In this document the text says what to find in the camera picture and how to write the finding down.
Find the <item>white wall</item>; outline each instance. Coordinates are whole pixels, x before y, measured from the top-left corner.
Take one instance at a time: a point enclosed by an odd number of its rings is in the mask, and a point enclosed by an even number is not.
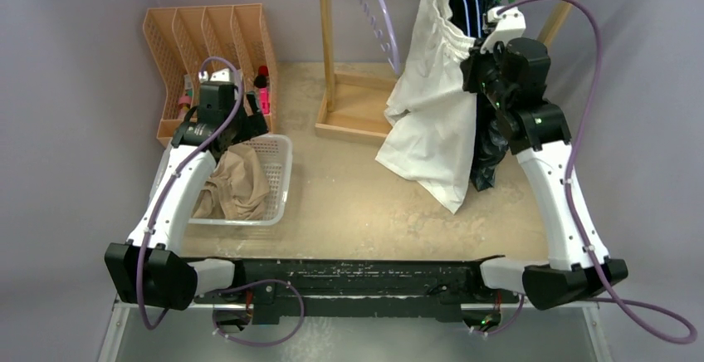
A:
[[[155,0],[0,0],[2,360],[95,360],[115,296],[103,253],[144,210],[163,86]]]
[[[318,0],[159,0],[163,5],[264,2],[278,56],[321,59]],[[354,0],[333,0],[338,61],[383,61]],[[704,13],[700,0],[582,0],[594,10],[608,48],[578,170],[594,221],[631,277],[618,289],[657,302],[704,328],[701,249],[704,77],[697,63]],[[388,0],[405,56],[418,0]],[[523,8],[534,36],[548,16],[547,2]],[[547,95],[579,123],[593,65],[594,41],[577,13],[550,49]],[[604,319],[617,360],[699,360],[702,343],[676,347],[645,334],[623,314]],[[665,330],[667,320],[645,317]]]

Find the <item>beige cloth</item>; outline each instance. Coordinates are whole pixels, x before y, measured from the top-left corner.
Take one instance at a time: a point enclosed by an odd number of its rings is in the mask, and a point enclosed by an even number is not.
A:
[[[198,195],[194,218],[257,220],[266,212],[269,181],[257,152],[235,144],[222,154],[218,166]]]

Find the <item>metal frame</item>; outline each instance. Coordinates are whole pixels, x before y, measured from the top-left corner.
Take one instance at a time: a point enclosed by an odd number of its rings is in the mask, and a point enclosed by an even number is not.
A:
[[[464,311],[469,310],[483,310],[491,309],[493,304],[462,304],[462,309]],[[504,304],[504,307],[511,309],[517,308],[517,304]],[[530,302],[526,302],[523,306],[525,309],[535,309]],[[137,308],[135,304],[127,304],[120,299],[115,300],[113,305],[112,315],[110,317],[110,323],[108,325],[107,334],[105,335],[105,340],[103,341],[103,347],[100,351],[100,356],[98,358],[99,362],[115,362],[117,360],[118,353],[120,351],[120,346],[122,344],[123,334],[125,332],[125,327],[130,324],[141,325],[141,322],[132,322],[130,319],[130,310]],[[244,311],[245,306],[243,304],[229,303],[229,304],[195,304],[193,303],[188,309],[189,310],[211,310],[217,308],[221,311]],[[580,308],[584,313],[584,324],[587,326],[589,332],[589,338],[591,339],[592,346],[594,348],[594,355],[598,362],[613,362],[609,352],[609,346],[606,342],[606,337],[604,335],[603,326],[601,324],[601,319],[599,316],[599,304],[587,301],[578,301],[564,306],[559,306],[558,308],[568,309],[568,308]]]

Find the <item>wooden stand base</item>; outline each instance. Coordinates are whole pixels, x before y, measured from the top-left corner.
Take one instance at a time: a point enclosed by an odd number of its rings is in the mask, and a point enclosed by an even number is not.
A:
[[[325,138],[381,145],[391,130],[384,117],[394,78],[335,72],[334,95],[325,95],[315,122],[315,134]],[[328,100],[335,110],[328,111]]]

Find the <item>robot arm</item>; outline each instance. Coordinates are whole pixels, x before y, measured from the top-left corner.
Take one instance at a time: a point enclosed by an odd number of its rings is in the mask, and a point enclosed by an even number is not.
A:
[[[570,131],[562,110],[543,99],[550,69],[547,48],[522,38],[526,23],[512,8],[486,15],[493,27],[461,64],[464,90],[484,95],[496,109],[499,130],[518,158],[540,207],[547,233],[547,262],[522,262],[499,257],[480,266],[484,285],[526,294],[538,309],[577,301],[603,291],[570,214],[564,182],[572,184],[574,202],[599,263],[612,284],[623,280],[623,260],[609,257],[584,202],[576,173],[566,178]]]
[[[139,248],[145,238],[149,217],[161,197],[164,197],[162,207],[149,237],[149,244],[146,245],[144,303],[149,306],[184,310],[195,296],[228,288],[233,283],[233,262],[210,258],[187,263],[178,255],[193,206],[222,153],[231,144],[267,132],[266,121],[257,108],[254,95],[247,95],[254,110],[252,115],[247,115],[243,105],[240,105],[234,120],[221,135],[188,161],[180,174],[176,172],[176,167],[195,152],[232,111],[235,105],[232,96],[237,92],[232,76],[233,73],[227,69],[217,71],[209,81],[201,84],[200,105],[189,112],[174,133],[166,170],[159,180],[156,196],[149,201],[146,212],[127,242],[111,243],[105,252],[105,264],[122,301],[135,303],[137,300],[136,267]],[[198,121],[192,122],[190,118],[196,111]],[[177,176],[178,180],[167,185],[166,178],[172,175]],[[167,186],[170,186],[170,189],[165,193]]]

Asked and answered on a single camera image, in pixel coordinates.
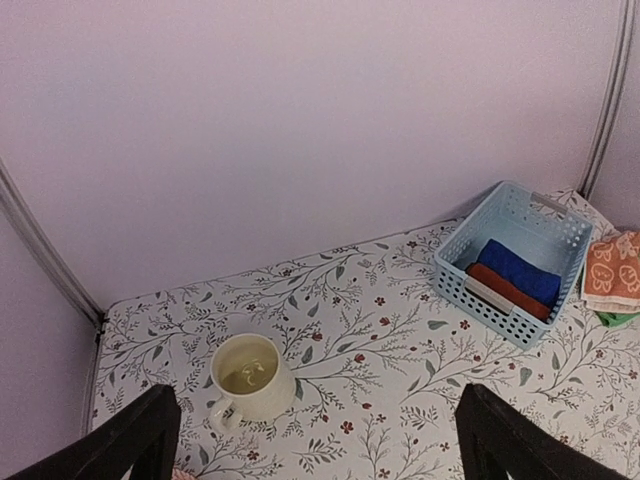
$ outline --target basket handle
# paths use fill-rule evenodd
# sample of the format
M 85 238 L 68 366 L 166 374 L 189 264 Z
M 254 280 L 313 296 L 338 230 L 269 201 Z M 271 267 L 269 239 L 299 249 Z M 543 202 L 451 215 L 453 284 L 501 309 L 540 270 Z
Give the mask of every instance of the basket handle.
M 537 192 L 533 192 L 531 194 L 531 201 L 541 203 L 545 207 L 549 207 L 563 215 L 566 215 L 568 211 L 567 207 L 564 205 L 560 205 L 558 202 L 551 200 L 549 197 L 545 197 L 544 195 L 540 195 Z
M 464 288 L 468 290 L 472 295 L 479 298 L 483 302 L 488 303 L 503 314 L 511 314 L 511 310 L 514 307 L 513 302 L 510 302 L 502 295 L 494 292 L 485 284 L 479 282 L 475 278 L 467 277 L 467 279 L 464 281 Z

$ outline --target red flower
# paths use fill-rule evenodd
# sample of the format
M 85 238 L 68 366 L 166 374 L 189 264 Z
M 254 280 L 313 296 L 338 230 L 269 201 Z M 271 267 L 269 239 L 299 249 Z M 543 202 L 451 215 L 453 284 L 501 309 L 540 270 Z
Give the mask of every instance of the red flower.
M 346 435 L 349 435 L 349 432 L 353 431 L 353 423 L 347 422 L 345 420 L 344 422 L 342 422 L 342 425 L 340 425 L 340 428 Z

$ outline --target dark blue cloth
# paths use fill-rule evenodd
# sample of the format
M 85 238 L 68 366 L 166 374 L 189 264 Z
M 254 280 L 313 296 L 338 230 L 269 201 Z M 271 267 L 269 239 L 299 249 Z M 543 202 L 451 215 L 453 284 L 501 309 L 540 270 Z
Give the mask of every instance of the dark blue cloth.
M 558 299 L 562 282 L 558 275 L 534 267 L 493 239 L 480 252 L 478 263 L 549 308 L 553 308 Z

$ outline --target table
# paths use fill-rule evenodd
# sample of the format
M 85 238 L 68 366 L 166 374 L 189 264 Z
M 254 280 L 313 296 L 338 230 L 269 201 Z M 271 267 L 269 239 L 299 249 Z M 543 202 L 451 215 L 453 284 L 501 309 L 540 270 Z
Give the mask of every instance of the table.
M 551 195 L 612 226 L 574 191 Z M 182 408 L 179 468 L 202 479 L 462 479 L 453 411 L 484 383 L 544 430 L 640 478 L 638 323 L 602 327 L 576 293 L 559 325 L 524 352 L 431 287 L 447 221 L 114 305 L 95 386 L 97 427 L 150 385 Z M 273 424 L 218 436 L 216 346 L 271 337 L 297 376 Z

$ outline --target basket
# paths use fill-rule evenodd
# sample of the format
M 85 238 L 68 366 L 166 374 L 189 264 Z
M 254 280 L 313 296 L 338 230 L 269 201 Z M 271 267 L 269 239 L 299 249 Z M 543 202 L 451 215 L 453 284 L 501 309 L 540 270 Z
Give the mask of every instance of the basket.
M 559 203 L 515 183 L 502 182 L 436 250 L 434 288 L 528 350 L 558 321 L 584 263 L 592 230 L 588 220 Z M 562 278 L 548 324 L 465 273 L 492 238 L 527 262 Z

What the task asks ▸ Each of the lines from the one that contains "Give the mask of every instance of the dark" through the last line of the data needs to be repeated exactly, with no others.

Written answer ▸
Give the mask of every instance of the dark blue cloth.
M 558 299 L 562 282 L 558 275 L 534 267 L 493 239 L 480 252 L 478 263 L 549 308 L 553 308 Z

$ outline --target table
# paths use fill-rule evenodd
# sample of the format
M 85 238 L 68 366 L 166 374 L 189 264 Z
M 254 280 L 313 296 L 338 230 L 269 201 Z M 271 267 L 269 239 L 299 249 Z M 543 202 L 451 215 L 453 284 L 501 309 L 540 270 Z
Give the mask of every instance of the table.
M 551 195 L 612 226 L 574 191 Z M 182 408 L 179 468 L 202 479 L 462 479 L 453 411 L 484 383 L 544 430 L 640 478 L 638 323 L 602 327 L 576 293 L 559 325 L 524 352 L 431 287 L 447 221 L 114 305 L 95 386 L 97 427 L 150 385 Z M 273 424 L 218 436 L 216 346 L 271 337 L 297 376 Z

$ outline --target basket
# paths use fill-rule evenodd
# sample of the format
M 85 238 L 68 366 L 166 374 L 189 264 Z
M 254 280 L 313 296 L 338 230 L 269 201 Z M 271 267 L 269 239 L 299 249 Z M 543 202 L 451 215 L 453 284 L 501 309 L 540 270 Z
Give the mask of every instance of the basket.
M 559 203 L 515 183 L 502 182 L 436 250 L 434 288 L 528 350 L 558 321 L 584 263 L 592 230 L 588 220 Z M 562 278 L 548 324 L 465 273 L 492 238 L 527 262 Z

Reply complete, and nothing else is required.